→ **To do**
Scan the entries and copy each line where the word "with" is present.

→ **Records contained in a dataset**
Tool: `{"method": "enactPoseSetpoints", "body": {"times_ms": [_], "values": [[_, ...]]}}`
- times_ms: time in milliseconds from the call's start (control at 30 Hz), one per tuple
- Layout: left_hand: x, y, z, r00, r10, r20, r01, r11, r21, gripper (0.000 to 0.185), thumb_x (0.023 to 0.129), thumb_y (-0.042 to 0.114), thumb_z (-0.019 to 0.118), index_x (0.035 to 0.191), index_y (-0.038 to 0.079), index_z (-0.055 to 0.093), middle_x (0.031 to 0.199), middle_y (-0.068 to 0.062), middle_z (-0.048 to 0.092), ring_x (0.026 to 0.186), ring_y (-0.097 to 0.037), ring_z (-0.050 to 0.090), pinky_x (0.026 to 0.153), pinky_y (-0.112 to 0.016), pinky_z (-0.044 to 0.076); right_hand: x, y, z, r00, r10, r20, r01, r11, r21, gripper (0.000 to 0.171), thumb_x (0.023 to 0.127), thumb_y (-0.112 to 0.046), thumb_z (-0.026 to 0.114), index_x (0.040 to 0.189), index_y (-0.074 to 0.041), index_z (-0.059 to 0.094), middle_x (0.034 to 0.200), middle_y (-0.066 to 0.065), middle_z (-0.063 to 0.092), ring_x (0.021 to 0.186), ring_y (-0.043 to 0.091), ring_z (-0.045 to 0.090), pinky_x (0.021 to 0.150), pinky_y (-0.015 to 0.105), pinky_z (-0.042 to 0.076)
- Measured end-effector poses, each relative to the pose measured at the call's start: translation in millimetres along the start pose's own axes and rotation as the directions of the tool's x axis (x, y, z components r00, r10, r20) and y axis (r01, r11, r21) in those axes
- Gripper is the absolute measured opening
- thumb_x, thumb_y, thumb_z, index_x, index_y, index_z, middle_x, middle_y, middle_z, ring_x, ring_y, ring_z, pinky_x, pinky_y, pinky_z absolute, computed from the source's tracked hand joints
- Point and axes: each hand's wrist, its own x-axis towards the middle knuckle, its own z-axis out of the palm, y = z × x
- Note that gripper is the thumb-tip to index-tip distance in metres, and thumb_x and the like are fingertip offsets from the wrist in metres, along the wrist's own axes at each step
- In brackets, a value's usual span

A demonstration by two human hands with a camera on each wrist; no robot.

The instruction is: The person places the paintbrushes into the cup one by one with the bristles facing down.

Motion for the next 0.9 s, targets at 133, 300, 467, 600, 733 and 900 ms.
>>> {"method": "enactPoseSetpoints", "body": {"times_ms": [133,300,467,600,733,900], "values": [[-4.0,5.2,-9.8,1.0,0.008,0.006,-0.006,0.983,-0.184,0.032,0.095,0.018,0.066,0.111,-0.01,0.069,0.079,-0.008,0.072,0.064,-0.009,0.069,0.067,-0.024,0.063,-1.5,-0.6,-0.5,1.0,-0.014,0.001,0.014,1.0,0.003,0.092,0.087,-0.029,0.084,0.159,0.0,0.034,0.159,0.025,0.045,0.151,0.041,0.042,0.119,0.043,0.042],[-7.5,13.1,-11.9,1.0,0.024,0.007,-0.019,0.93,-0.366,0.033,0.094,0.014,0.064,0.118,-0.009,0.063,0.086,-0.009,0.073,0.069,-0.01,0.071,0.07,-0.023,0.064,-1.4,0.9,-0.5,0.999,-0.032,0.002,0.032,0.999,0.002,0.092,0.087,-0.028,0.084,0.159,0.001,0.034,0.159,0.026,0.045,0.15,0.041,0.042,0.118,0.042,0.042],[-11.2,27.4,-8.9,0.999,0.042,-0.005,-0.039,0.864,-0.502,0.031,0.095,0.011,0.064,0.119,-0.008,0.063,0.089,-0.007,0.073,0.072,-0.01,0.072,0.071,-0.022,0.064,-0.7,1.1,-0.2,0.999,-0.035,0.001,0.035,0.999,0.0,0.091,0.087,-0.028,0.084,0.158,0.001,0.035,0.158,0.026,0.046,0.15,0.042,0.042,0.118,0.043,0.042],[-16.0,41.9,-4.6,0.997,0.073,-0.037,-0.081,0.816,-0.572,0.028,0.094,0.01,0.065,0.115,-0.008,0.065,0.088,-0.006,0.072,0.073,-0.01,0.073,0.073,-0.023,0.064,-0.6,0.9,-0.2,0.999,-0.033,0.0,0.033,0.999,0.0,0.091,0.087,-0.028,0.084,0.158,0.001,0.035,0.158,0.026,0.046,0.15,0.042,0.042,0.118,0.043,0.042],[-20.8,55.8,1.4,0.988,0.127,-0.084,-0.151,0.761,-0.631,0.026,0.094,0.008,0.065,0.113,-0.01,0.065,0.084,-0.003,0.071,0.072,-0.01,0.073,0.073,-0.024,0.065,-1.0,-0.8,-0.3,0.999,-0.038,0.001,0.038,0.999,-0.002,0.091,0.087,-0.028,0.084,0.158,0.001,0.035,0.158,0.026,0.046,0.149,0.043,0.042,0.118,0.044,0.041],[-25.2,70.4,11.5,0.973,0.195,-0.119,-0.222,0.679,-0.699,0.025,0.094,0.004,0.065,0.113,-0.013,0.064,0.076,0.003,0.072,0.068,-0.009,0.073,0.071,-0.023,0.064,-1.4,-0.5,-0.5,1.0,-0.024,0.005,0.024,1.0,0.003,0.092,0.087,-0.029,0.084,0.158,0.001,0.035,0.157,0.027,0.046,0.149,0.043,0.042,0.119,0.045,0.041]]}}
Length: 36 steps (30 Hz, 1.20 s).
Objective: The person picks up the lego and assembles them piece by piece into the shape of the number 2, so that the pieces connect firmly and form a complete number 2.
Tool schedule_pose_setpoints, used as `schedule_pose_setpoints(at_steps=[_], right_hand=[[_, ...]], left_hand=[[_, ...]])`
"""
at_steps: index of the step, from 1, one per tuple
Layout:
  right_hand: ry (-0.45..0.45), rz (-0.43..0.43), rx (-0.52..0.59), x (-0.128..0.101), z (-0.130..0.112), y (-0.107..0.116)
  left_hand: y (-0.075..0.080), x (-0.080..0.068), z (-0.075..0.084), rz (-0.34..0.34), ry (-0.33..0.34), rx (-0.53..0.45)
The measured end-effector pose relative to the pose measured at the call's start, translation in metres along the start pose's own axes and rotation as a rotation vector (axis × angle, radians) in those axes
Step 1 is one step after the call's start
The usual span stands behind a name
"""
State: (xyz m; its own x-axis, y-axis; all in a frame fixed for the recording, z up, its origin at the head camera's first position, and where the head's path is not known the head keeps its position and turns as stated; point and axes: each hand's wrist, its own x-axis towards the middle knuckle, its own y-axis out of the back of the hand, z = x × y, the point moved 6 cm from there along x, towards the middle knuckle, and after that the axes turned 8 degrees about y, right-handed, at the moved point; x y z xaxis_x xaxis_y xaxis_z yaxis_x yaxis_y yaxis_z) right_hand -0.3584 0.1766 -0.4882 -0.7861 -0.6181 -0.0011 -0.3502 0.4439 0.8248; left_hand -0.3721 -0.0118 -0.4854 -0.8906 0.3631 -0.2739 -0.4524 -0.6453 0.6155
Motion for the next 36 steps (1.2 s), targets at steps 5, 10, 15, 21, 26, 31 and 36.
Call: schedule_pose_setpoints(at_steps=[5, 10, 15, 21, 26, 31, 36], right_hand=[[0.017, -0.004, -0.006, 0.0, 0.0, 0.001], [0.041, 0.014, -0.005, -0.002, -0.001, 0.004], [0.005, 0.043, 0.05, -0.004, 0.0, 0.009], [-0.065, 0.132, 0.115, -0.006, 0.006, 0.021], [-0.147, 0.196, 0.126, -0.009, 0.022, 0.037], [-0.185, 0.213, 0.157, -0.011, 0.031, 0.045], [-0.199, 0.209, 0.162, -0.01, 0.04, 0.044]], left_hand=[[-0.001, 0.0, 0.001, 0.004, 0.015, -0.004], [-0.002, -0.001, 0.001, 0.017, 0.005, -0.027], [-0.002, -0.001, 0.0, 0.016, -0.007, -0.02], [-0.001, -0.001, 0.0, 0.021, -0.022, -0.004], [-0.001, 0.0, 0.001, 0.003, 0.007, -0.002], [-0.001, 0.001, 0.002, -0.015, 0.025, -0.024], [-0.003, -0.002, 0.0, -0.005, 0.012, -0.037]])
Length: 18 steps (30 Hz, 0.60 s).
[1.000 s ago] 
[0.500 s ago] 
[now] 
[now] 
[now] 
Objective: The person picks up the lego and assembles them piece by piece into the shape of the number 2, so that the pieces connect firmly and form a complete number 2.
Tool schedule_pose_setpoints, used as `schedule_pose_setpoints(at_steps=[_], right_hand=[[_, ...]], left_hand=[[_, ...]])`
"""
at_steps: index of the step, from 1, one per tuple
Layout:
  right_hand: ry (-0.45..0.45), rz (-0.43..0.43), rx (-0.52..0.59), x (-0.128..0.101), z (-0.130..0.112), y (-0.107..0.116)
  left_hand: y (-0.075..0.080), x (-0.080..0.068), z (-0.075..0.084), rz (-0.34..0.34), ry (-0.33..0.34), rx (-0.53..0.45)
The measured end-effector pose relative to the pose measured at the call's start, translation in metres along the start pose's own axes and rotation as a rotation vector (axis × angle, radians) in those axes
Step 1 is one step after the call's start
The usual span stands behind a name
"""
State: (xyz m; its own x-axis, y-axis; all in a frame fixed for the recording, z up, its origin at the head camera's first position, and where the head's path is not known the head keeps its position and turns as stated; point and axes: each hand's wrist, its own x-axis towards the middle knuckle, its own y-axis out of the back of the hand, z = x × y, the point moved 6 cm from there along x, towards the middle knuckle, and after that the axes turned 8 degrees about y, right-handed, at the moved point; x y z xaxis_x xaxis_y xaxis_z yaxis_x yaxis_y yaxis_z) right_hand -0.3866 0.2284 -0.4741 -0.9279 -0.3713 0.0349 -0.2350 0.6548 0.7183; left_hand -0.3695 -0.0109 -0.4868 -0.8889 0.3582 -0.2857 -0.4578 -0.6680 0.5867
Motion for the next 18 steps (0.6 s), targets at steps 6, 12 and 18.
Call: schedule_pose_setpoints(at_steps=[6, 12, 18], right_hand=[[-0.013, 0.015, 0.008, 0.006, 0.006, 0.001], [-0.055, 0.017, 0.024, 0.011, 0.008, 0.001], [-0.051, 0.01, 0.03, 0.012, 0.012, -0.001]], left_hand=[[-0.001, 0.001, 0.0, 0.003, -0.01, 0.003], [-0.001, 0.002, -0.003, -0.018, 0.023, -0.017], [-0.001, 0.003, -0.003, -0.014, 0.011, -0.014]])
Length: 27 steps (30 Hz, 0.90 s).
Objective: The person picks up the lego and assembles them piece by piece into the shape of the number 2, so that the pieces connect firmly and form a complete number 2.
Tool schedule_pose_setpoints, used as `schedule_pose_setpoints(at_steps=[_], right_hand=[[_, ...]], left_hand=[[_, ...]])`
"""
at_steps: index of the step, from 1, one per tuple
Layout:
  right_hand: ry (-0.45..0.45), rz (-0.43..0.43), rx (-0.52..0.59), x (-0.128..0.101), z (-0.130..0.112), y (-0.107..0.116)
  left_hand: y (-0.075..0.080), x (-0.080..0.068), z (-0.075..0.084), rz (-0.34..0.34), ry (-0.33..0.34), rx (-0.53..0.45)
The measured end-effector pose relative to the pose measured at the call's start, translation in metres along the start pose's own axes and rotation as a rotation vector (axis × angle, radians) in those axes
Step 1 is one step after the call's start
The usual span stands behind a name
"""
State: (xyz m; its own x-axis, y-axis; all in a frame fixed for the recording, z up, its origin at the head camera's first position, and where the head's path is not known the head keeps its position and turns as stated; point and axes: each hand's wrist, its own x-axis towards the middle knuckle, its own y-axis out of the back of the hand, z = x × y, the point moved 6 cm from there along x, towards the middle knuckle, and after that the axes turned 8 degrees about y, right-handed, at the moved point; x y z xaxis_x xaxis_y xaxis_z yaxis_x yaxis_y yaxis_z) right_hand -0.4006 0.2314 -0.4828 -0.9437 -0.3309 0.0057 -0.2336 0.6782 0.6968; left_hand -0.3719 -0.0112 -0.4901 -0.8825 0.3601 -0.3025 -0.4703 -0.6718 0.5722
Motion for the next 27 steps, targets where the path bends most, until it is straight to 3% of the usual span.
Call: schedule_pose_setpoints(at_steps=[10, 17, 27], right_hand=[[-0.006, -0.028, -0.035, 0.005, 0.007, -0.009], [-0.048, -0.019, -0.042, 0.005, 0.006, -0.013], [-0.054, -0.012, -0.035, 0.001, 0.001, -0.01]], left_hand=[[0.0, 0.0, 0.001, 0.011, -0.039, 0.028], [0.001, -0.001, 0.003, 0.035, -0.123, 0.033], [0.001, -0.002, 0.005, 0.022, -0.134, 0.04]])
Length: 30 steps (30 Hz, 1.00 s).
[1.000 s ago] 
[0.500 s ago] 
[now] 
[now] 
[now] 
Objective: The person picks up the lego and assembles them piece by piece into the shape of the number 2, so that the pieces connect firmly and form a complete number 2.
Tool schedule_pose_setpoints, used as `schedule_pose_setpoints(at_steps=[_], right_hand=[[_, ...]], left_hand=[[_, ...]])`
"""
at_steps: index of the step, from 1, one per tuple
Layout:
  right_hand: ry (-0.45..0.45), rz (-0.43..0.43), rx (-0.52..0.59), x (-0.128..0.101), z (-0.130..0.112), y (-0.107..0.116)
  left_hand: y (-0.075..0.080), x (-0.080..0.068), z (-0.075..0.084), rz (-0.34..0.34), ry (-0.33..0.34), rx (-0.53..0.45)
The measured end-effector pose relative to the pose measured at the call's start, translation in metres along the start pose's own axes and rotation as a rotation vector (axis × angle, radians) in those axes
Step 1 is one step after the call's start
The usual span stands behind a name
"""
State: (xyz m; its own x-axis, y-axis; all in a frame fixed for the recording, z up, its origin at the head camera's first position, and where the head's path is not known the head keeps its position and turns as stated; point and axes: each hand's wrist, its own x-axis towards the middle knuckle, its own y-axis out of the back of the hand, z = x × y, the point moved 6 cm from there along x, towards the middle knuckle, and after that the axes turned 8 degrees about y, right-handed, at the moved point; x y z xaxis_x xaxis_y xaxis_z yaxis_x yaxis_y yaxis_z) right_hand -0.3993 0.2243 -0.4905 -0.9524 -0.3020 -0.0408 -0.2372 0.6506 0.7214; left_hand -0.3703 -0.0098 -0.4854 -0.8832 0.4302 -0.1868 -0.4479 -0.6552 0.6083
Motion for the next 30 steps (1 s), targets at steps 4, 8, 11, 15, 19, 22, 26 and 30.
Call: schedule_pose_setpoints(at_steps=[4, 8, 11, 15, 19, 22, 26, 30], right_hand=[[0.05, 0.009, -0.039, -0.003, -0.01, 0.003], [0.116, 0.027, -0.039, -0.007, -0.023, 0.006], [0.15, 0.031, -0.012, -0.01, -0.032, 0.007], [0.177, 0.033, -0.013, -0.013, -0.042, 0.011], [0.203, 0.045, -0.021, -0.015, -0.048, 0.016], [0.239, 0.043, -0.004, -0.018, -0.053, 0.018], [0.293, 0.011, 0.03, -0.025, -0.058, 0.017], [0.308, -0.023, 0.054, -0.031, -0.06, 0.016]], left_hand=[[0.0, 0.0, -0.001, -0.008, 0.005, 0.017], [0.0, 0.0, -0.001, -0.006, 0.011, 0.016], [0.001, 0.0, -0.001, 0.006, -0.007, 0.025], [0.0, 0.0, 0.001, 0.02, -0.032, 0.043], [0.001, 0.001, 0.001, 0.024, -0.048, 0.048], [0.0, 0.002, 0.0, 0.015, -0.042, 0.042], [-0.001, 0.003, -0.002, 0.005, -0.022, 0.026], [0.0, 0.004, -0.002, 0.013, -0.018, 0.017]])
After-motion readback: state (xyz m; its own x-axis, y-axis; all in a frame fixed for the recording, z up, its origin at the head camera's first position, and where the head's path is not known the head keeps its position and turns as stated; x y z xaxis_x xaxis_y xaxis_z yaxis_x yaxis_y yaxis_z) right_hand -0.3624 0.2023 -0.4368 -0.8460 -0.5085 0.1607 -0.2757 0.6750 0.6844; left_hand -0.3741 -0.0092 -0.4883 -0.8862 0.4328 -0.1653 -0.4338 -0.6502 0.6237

→ **Answer to this problem**
A demonstration by two human hands with a camera on each wrist; no robot.
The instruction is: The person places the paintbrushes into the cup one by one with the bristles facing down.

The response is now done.